Trata-se, em ambos os casos, de um vício grosseiro, grave e manifesto, como é próprio dos vícios arrolados nas várias alíneas do n.º 1 do artigo 615.º. Um entendimento conforme ao artigo 205.º, n.º 1, da Constituição impõe esta interpretação….» (p. 17).
[15] Sob a epígrafe Sentença, estabelece, no segmento relevante:
«2 - A sentença começa por identificar as partes e o objeto do litígio, enunciando, de seguida, as questões que ao tribunal cumpre solucionar.
3 - Seguem-se os fundamentos, devendo o juiz discriminar os factos que considera provados e indicar, interpretar e aplicar as normas jurídicas correspondentes, concluindo pela decisão final.

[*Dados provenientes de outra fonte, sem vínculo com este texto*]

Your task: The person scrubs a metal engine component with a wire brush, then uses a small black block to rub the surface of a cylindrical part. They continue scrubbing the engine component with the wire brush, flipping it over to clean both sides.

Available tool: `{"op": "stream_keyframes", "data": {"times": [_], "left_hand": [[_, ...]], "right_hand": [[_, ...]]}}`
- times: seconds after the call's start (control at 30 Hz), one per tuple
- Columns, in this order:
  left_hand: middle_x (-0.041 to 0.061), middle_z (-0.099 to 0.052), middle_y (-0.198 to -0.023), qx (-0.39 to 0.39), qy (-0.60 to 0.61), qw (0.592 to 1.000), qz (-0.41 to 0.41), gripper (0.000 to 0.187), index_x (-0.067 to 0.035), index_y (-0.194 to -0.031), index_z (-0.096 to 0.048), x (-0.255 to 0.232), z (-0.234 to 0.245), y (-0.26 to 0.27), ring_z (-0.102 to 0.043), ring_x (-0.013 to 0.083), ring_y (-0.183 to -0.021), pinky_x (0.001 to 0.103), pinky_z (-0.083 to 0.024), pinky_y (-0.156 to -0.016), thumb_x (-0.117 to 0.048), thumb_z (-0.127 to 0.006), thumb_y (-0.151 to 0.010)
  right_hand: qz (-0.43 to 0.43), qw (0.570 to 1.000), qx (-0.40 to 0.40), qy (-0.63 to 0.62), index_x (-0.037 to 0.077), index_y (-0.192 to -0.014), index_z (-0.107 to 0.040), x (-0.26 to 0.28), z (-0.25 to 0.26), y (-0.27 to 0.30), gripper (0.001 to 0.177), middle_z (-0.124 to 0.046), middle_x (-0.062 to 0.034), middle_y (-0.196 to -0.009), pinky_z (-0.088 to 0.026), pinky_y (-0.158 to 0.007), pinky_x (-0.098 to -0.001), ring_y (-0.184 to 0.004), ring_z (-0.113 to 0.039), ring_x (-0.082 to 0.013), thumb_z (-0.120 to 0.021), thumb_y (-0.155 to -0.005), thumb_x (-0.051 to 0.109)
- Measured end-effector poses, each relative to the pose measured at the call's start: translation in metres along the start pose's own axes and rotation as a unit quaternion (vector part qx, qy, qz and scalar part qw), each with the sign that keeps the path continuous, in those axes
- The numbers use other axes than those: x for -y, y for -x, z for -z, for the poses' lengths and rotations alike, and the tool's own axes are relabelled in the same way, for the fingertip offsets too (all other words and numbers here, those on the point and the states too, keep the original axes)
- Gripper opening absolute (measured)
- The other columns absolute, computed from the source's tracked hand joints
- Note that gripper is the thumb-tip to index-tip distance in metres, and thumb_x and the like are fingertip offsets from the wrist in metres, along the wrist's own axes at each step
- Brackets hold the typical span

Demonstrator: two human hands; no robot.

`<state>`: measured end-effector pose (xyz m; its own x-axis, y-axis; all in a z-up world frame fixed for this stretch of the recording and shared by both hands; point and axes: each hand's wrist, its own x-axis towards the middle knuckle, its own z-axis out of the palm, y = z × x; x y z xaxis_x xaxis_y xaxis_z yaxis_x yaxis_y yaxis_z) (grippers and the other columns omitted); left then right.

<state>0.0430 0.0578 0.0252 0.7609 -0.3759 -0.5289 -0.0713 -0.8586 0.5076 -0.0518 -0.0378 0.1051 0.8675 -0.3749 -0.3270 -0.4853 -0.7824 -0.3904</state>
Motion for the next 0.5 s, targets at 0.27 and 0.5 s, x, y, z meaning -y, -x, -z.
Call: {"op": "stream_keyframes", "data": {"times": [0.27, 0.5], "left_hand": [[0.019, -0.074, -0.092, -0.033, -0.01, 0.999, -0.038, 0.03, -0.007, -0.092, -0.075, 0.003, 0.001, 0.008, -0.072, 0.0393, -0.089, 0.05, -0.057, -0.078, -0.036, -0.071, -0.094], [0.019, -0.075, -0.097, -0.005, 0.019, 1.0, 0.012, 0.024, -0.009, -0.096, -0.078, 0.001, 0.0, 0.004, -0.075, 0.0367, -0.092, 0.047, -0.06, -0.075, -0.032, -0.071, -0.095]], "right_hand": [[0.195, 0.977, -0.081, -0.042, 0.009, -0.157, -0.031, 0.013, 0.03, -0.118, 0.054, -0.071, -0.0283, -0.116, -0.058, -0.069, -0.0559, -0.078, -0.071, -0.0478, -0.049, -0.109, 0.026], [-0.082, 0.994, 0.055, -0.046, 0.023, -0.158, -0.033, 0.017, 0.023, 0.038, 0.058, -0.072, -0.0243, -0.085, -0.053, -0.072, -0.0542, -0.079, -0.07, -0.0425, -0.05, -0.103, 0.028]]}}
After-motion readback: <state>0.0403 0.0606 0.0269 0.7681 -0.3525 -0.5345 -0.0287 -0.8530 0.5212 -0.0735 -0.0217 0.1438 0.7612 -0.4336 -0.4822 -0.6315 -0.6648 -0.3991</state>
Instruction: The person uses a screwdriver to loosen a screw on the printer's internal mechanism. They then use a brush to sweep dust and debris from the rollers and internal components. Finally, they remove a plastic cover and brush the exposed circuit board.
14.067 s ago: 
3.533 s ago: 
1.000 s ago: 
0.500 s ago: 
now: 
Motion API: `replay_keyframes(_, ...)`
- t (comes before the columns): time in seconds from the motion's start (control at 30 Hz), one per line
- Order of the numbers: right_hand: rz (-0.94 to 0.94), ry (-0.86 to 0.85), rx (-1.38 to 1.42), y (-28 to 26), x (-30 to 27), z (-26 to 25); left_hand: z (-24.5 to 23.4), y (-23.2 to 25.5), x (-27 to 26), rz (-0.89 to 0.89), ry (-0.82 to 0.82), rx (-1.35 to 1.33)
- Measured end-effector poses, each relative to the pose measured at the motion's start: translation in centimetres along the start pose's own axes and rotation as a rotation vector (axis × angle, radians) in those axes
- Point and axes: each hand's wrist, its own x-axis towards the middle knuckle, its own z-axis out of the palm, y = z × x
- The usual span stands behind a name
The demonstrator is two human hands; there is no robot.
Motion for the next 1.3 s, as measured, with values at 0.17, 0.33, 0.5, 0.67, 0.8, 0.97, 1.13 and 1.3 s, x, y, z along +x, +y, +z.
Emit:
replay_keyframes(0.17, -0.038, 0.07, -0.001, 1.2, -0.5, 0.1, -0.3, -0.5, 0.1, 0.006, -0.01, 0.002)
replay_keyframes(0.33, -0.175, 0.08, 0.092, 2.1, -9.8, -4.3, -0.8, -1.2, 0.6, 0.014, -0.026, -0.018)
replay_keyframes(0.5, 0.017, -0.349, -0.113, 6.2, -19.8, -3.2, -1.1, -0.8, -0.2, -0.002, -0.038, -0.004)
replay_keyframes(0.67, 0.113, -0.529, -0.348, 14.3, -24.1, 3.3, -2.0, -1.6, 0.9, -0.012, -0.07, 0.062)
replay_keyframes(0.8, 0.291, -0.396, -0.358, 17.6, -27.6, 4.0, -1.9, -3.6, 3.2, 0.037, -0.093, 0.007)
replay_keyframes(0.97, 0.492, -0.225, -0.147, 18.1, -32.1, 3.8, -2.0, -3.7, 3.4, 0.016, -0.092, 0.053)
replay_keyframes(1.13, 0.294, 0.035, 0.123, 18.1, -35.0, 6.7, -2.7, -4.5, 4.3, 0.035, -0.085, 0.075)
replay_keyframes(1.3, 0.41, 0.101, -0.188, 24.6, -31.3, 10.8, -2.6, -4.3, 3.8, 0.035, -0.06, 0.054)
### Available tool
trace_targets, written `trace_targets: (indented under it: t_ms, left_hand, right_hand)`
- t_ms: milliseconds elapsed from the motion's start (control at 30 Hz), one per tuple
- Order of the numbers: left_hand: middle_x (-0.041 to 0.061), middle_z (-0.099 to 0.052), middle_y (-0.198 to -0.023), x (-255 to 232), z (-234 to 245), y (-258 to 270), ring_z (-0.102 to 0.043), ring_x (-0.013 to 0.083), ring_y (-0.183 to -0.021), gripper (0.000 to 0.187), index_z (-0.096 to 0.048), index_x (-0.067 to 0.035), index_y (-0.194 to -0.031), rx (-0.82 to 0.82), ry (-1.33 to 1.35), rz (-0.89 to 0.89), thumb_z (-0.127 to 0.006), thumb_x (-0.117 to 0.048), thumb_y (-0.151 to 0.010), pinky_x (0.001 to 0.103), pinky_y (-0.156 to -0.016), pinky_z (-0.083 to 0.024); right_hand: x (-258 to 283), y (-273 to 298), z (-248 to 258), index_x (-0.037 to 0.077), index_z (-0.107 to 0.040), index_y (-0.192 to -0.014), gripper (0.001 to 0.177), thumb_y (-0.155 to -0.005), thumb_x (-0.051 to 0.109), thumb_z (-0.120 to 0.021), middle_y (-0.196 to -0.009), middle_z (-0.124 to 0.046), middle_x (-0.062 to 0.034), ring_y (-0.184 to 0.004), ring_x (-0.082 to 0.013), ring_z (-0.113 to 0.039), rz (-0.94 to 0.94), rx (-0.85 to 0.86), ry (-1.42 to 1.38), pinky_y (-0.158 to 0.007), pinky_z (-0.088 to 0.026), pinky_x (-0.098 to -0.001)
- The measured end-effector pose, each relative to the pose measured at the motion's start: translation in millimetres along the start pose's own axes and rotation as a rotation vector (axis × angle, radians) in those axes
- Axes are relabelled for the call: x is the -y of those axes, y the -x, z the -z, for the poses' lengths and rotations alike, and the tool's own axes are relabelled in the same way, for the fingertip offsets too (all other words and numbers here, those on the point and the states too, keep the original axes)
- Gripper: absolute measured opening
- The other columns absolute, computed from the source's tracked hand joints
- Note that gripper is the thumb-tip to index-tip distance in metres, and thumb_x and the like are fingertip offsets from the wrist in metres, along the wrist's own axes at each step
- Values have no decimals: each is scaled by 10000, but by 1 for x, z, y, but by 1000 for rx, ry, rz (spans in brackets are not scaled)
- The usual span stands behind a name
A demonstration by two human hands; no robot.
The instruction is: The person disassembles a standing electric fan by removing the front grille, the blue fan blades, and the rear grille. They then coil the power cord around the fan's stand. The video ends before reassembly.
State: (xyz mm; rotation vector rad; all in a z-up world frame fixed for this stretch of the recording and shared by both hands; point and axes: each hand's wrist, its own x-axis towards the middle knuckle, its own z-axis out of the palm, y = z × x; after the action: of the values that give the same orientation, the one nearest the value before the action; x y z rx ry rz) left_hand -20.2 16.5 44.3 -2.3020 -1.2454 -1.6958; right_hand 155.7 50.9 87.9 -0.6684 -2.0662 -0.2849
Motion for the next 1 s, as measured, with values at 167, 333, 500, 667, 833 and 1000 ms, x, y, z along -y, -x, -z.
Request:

4 - Na fundamentação da sentença, o juiz declara quais os factos que julga provados e quais os que julga não provados, analisando criticamente as provas, indicando as ilações tiradas dos factos instrumentais e especificando os demais fundamentos que foram decisivos para a sua convicção; o juiz toma ainda em consideração os factos que estão admitidos por acordo, provados por documentos ou por confissão reduzida a escrito, compatibilizando toda a matéria de facto adquirida e extraindo dos factos apurados as presunções impostas pela lei ou por regras de experiência.
5 - O juiz aprecia livremente as provas segundo a sua prudente convicção acerca de cada facto; a livre apreciação não abrange os factos para cuja prova a lei exija formalidade especial, nem aqueles que só possam ser provados por documentos ou que estejam plenamente provados, quer por documentos, quer por acordo ou confissão das partes.
6 - No final da sentença, deve o juiz condenar os responsáveis pelas custas processuais, indicando a proporção da respetiva responsabilidade.».
[16] Chandra Gracias in, Regime Geral do Processo Tutelar Cível Anotado (Coordenação de Cristina Dias, João Barros e Rossana Martingo), anotação ao art. 56.º, Almedina, 2002 (Reimpressão), pp. 469/470.
[17] Entre tantos, Acórdãos dos Tribunais da Relação de Lisboa, Proc. n.º 903/23.4T8CSC-F.L1, de 09-04-2024, Proc. n.º 10849/15.4T8SNT-L.L1.L1, de 06-02-2020, e no Proc. n.º 17627/17.4T8LSB.L1, de 25-01-2018; da Relação de Coimbra, de 04-06-2024, Proc. n.º 184/15.3T8CBR-G.C1, e Proc. n.º 791/23.0T8CVL-D.C1, de 02-06-2020, e da Relação do Porto, Proc. n.º 3032/22.4T8FNC-E.P1, de 08-02-2024.